NULIDADE DE PROCESSO
ARRESTO NÃO CONVALIDADO EM PENHORA
ATO POR ELE PRATICADO — NULIDADE
- Recurso
- —
- Tribunal
- Relator
- OROZIMBO NONATO
Resumo do acórdão
- O art. 5º do Código Civil expressamente o declara: "São absolutamente incapazes de exercer pessoalmente os atos da vida civil; II - Os loucos de todo o gênero. Não diz a lei - os interditados, mas os loucos. - Tanto são incapazes os loucos interditados como os não interditados.
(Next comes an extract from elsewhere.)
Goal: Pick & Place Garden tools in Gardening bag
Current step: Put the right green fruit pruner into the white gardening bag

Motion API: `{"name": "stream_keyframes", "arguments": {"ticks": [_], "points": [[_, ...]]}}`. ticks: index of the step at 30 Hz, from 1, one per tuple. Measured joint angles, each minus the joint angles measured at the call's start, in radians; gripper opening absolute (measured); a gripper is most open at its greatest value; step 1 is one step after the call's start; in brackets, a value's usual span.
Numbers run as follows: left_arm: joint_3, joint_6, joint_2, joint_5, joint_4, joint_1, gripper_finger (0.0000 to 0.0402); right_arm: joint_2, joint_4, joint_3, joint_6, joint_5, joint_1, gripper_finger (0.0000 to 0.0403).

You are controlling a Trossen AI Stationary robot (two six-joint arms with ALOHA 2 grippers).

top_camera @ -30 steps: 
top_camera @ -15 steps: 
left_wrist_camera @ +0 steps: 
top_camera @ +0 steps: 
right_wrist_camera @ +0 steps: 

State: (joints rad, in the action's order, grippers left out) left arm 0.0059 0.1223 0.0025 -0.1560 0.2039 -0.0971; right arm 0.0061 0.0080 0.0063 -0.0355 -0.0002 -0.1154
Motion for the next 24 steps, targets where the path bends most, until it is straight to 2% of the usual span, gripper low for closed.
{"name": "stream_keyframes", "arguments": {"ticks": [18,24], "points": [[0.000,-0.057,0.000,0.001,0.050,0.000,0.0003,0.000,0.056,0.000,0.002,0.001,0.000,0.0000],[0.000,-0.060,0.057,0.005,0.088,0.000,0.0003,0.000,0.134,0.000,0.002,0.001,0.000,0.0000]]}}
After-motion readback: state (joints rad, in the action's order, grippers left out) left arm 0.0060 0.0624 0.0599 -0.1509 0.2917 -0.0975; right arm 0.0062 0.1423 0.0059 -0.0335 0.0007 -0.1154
Se um louco não houver sido interditado nunca, nem por isso os seus atos se tornam válidos. A diferença é esta: do interditado a incapacidade já foi provada. Estabeleceu-se, por isso, para os atos da vida civil, a presunção de incapacidade, "juris et de jure". Se se alega, porém, a incapacidade de um louco, não interditado, é preciso prová-la. - Se, pois, ao tempo do nascimento, das menores, o pai já era uma louco afetado de paralisia geral, ainda que não interditado - ele não podia propor ação alguma e o prazo prescricional, por conseguinte, não ocorreu. - A prova da data em que a loucura teve início poderia ser feita no decurso da ação. Julgado em 03-07-1952 Jurisprudência e Doutrina. Abril-Maio-Junho, 1954 - pg. 137. Nº 14 NO MESMO SENTIDO: Rec. Extr. nº 9.510 - M. G., S.T.F., 2ª T., Relator: OROZIMBO NONATO, julgado em 19-11-1948; Rec. Extr. nº 20.329 - M. G., S.T.F., M.G., 1ª T., Relator: MÁRIO GUIMARÃES, julgado em 06-11-1952, respectivamente in "E.F.", nº 69. EMENTÁRIO FORENSE. Julho, 1955. Ano VII. Nº 80
Ementa
Não é a sentença de interdição que cria a incapacidade. É a loucura. A sentença apenas a reconhece.